It's not quantity, it's quality. The middle link there is a bad study (or at least not what I'm looking for). The 4 main studies aren't very good. 1st one had a rather high dosage for HCQ plus it was testing to see if HCQ group would have less infections. 2nd study was extremely underpowered with literally just 8 people testing positive for covid. 3rd study was for prophylaxis purposes. 4th study was for, again, trying to prevent infection.
And this is why you are full of shit. It's not just the fact that you're pulling complaints about studies you don't really understand out of your arse, it's that you've only turned on some facsimile of critical analysis for the studies going against you. Had you employed the same skepticism in the first place at the mass of frankly terrible positive HCQ studies (that even now you either cannot or will not scrutinise to realise their overall awfulness), you'd never have deluded yourself it did any good in the first place.
Unfortunately, you did delude yourself. And rather than do the logical thing of backing down in the face of superior evidence, you're still here trying to prop up that delusion. You're really doing this for ego, because a) you've invested so much in trying to argue it does anything that you don't want to admit all that time and effort was wasted, b) you're clearly very proud of yourself (constantly boasting about being right all the time) and you don't want that spoiled and c) the oppositional nature of debate makes you too proud to admit defeat to the "enemy" (i.e. everyone else in this thread).
I never claimed prophylaxis would by a thing HCQ did nor would it reduce infections, IT'S NOT AN ANTIVIRAL.
Oh yes you did claim it was an antiviral,
even if you did not realise that was what you were doing. This is what I am pointing out to you.
It might in fact be an antiviral - at least for some viruses, and at high enough doses. Evidence suggests that it has insufficient antiviral activity against SARS-CoV-2, though. There is a actually a paper somewhere speculating why it might not be effective against SARS-CoV-2 - something to do with pH and lysosomes if I remember rightly.
Let's also bring back the fundamental problem (already pointed out some weeks/months ago) here that you claim that HCQ is not an antiviral, yet you are proposing it is clinically useful in a phase of the disease where it would be beneficial
because it is an antiviral! You have a fundamental mismatch between your claims about its mechanism of action and its clinical use. Which you would realise if you actually understood what was going on.
My claim is that HCQ will help prevent hospitalizations, not stop infections from occurring. 3rd link is about mortality with regards to HCQ, which features the Recovery and Solidarity trials, and I said you don't give HCQ to hospitalized patients just like you don't give steroids to people who just tested positive for covid either. Your statement the HCQ yields higher mortality is because all your sources include giving it to patients that shouldn't get it in the 1st place. What's the mortality for those getting HCQ EARLY and a PROPER dose vs those not getting anything early? Give me a study on that. The 1st link (BMJ) has a section for hospital admission but all the studies they reference for hospital admission literally provide no data for how many of each group (HCQ or control) needed to be hospitalized and the Egypt study is not available or removed.
And the evidence does not support your claim, but you are not willing or capable of assessing the body of literature to come to a reasonable conclusion. See above.

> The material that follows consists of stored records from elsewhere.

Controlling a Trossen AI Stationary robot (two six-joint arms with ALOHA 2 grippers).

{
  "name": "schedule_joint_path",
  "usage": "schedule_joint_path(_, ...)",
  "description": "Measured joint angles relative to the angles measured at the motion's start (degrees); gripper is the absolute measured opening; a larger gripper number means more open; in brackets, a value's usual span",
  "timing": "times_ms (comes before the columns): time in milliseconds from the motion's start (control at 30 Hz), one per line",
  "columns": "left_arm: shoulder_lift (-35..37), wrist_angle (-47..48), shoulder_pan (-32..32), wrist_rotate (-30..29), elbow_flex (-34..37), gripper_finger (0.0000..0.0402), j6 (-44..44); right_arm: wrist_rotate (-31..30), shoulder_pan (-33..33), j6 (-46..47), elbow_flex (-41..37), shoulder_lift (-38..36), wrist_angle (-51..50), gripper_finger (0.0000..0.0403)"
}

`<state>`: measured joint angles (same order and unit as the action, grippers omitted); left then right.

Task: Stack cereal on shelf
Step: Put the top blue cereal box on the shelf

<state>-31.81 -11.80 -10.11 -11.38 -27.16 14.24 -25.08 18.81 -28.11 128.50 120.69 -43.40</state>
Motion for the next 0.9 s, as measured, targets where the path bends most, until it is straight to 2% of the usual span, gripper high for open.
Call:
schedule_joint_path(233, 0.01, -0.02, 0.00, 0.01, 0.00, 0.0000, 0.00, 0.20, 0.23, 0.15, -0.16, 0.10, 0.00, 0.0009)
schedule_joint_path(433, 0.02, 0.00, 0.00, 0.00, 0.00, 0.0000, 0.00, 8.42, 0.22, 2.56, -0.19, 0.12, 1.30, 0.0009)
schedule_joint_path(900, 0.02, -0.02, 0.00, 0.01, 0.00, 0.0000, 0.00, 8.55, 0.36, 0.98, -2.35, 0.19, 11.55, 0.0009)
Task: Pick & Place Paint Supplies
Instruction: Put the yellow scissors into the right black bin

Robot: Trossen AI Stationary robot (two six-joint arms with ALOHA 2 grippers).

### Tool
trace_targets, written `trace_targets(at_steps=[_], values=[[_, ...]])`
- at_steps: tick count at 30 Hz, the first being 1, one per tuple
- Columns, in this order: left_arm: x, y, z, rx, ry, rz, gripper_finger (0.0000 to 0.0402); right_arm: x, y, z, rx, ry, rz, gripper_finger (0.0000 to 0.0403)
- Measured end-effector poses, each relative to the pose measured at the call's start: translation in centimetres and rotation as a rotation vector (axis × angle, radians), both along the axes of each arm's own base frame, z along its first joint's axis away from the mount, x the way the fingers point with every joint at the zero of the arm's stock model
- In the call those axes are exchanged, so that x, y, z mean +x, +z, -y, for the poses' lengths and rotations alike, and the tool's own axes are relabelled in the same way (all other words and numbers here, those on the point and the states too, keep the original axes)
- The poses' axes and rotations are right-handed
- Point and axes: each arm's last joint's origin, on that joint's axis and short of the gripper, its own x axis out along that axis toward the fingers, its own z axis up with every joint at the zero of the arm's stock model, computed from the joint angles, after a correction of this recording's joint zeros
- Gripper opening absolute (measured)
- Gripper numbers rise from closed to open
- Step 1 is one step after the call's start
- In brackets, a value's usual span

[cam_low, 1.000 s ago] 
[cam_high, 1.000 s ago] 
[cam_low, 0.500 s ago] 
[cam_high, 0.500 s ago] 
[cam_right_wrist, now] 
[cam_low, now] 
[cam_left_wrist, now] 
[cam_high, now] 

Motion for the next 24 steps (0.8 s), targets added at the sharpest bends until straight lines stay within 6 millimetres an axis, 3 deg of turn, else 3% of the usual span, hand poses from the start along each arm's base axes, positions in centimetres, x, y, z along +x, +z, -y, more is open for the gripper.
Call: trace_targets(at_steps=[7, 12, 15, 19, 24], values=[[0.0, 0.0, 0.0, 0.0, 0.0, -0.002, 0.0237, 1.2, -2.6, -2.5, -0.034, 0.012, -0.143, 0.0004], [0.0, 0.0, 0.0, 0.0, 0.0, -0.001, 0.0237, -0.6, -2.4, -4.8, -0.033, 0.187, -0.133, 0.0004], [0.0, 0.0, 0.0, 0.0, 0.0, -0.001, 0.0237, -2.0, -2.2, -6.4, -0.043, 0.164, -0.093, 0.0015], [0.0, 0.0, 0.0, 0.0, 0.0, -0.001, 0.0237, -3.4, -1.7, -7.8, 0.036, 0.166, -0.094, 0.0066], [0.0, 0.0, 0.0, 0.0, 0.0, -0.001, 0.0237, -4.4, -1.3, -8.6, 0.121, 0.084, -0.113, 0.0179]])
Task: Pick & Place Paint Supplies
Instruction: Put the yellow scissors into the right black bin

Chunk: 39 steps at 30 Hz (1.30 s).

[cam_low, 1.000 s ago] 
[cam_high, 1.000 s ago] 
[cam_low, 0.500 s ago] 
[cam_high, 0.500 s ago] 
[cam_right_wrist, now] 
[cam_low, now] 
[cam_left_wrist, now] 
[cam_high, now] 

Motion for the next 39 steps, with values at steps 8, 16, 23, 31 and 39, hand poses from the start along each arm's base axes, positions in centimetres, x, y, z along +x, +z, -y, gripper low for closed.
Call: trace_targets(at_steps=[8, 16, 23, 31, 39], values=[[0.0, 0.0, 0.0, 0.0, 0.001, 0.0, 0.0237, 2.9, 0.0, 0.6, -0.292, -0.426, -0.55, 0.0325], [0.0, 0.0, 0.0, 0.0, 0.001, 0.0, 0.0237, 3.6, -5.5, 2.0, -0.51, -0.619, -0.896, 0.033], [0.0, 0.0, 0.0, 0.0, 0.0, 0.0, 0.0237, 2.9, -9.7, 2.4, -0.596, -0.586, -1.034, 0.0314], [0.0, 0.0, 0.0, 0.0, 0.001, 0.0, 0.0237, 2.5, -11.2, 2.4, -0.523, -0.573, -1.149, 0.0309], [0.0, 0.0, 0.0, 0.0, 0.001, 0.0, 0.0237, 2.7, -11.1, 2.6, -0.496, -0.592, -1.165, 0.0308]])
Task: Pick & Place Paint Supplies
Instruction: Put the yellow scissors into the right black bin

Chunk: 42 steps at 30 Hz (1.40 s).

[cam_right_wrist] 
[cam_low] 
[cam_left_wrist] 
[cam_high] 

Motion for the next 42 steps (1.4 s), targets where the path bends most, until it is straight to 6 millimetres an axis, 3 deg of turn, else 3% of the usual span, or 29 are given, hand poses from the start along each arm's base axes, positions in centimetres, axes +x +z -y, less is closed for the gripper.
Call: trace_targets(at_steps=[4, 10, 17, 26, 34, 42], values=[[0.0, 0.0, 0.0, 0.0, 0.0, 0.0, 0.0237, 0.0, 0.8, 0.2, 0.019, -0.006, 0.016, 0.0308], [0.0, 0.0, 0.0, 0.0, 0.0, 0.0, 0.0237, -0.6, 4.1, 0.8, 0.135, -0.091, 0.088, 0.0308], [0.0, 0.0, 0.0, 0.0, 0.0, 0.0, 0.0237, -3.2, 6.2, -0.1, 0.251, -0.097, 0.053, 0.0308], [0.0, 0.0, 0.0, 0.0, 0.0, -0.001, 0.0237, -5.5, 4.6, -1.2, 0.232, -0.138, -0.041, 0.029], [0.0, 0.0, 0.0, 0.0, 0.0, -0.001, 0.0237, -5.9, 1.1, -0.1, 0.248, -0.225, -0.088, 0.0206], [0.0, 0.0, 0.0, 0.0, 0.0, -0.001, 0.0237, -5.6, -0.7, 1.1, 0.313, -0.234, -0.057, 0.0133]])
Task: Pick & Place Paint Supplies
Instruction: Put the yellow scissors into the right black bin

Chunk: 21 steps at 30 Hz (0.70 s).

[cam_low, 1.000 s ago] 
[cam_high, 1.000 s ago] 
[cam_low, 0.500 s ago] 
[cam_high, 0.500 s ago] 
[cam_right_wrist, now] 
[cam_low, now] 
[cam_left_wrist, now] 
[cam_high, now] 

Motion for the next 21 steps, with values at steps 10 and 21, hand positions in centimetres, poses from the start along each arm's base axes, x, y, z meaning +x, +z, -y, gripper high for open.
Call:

Giving someone a toxic dose of something is not a good study.
It is if that's the dose needed for an adequate therapeutic response.
Don't blame me for your poor logic. You've still given me nothing on why you would vaccinated someone that already had covid (assuming they have a normal working immune system). You've just said covid is not chicken pox, therefore I'm smarter than you and I win. That's not an argument.
Dude, it's not poor logic to point out the sheer irrationality of assuming that what goes for one disease goes for another. They are different diseases with different circumstances therefore requiring different public health strategies.
Also, there's
a recent preprint come out that suggests immunity - at least in a substantial minority individuals - might be substantially weaker or less long-lasting than we might hope and they are particularly more susceptible to variants, thus reinforcing the idea that vaccination is a good idea even for those who have been infected. Just to point out this matter is far less settled and certain than you want to present it as with your over-optimistic assessments: that's why scientists are still studying this.